(Beginning of Extracted data)
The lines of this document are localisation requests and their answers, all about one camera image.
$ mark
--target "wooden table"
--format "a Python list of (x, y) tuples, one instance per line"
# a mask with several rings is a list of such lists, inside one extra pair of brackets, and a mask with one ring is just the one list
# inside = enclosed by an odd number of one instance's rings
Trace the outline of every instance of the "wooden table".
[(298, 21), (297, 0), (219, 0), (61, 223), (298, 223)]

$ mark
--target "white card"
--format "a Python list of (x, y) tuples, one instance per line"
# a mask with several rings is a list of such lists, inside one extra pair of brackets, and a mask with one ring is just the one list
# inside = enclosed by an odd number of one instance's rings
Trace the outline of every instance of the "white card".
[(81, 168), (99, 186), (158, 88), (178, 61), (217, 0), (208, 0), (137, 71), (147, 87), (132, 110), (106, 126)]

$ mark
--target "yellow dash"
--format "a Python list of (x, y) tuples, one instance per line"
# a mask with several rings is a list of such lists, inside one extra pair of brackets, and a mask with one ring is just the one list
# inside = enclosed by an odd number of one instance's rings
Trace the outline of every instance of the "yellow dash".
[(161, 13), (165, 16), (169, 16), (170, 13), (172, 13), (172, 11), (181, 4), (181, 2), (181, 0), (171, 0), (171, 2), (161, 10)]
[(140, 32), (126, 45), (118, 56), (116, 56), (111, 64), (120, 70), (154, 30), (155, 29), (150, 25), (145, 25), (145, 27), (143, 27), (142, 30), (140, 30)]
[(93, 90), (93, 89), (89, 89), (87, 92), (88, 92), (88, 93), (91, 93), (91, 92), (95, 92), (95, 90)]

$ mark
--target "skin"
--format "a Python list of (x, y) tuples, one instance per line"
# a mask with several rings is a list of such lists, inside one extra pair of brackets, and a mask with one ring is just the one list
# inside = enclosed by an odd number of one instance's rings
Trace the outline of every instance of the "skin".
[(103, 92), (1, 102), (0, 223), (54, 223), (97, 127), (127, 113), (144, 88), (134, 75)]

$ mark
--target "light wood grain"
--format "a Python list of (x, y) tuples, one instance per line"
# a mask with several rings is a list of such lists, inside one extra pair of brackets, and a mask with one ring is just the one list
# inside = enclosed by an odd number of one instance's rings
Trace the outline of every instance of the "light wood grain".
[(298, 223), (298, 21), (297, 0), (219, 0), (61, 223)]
(End of Extracted data)
What you will do:
Return all of the data word for word.

Task output:
The lines of this document are localisation requests and their answers, all about one camera image.
$ mark
--target "wooden table"
--format "a Python list of (x, y) tuples, one instance per line"
# a mask with several rings is a list of such lists, inside one extra pair of brackets, and a mask with one ring is just the one list
# inside = enclosed by an odd number of one instance's rings
Trace the outline of every instance of the "wooden table".
[(298, 21), (297, 0), (219, 0), (61, 223), (298, 223)]

$ mark
--target "white card"
--format "a Python list of (x, y) tuples, one instance per line"
# a mask with several rings is a list of such lists, inside one extra pair of brackets, and a mask with one ring is just the one list
# inside = enclosed by an odd number of one instance's rings
Trace the outline of every instance of the "white card".
[(81, 168), (99, 186), (158, 88), (178, 61), (217, 0), (208, 0), (137, 71), (147, 87), (132, 110), (106, 126)]

$ mark
--target "yellow dash"
--format "a Python list of (x, y) tuples, one instance per line"
# a mask with several rings is a list of such lists, inside one extra pair of brackets, and a mask with one ring is just the one list
# inside = enclosed by an odd number of one instance's rings
Trace the outline of every instance of the "yellow dash".
[(161, 13), (165, 16), (169, 16), (170, 13), (172, 13), (172, 11), (181, 4), (181, 2), (181, 0), (171, 0), (171, 2), (161, 10)]
[(140, 32), (126, 45), (118, 56), (116, 56), (111, 64), (120, 70), (154, 30), (155, 29), (150, 25), (145, 25), (145, 27), (143, 27), (142, 30), (140, 30)]
[(93, 90), (93, 89), (89, 89), (87, 92), (88, 92), (88, 93), (91, 93), (91, 92), (95, 92), (95, 90)]

$ mark
--target "skin"
--format "a Python list of (x, y) tuples, one instance per line"
# a mask with several rings is a list of such lists, inside one extra pair of brackets, and a mask with one ring is just the one list
# inside = enclosed by an odd number of one instance's rings
Trace the outline of every instance of the "skin".
[(103, 92), (1, 102), (0, 223), (54, 223), (97, 127), (127, 113), (144, 88), (134, 75)]

$ mark
--target "light wood grain"
--format "a Python list of (x, y) tuples, one instance per line"
# a mask with several rings is a list of such lists, inside one extra pair of brackets, and a mask with one ring is just the one list
# inside = enclosed by an odd number of one instance's rings
Trace the outline of every instance of the "light wood grain".
[(298, 223), (298, 21), (297, 0), (219, 0), (61, 223)]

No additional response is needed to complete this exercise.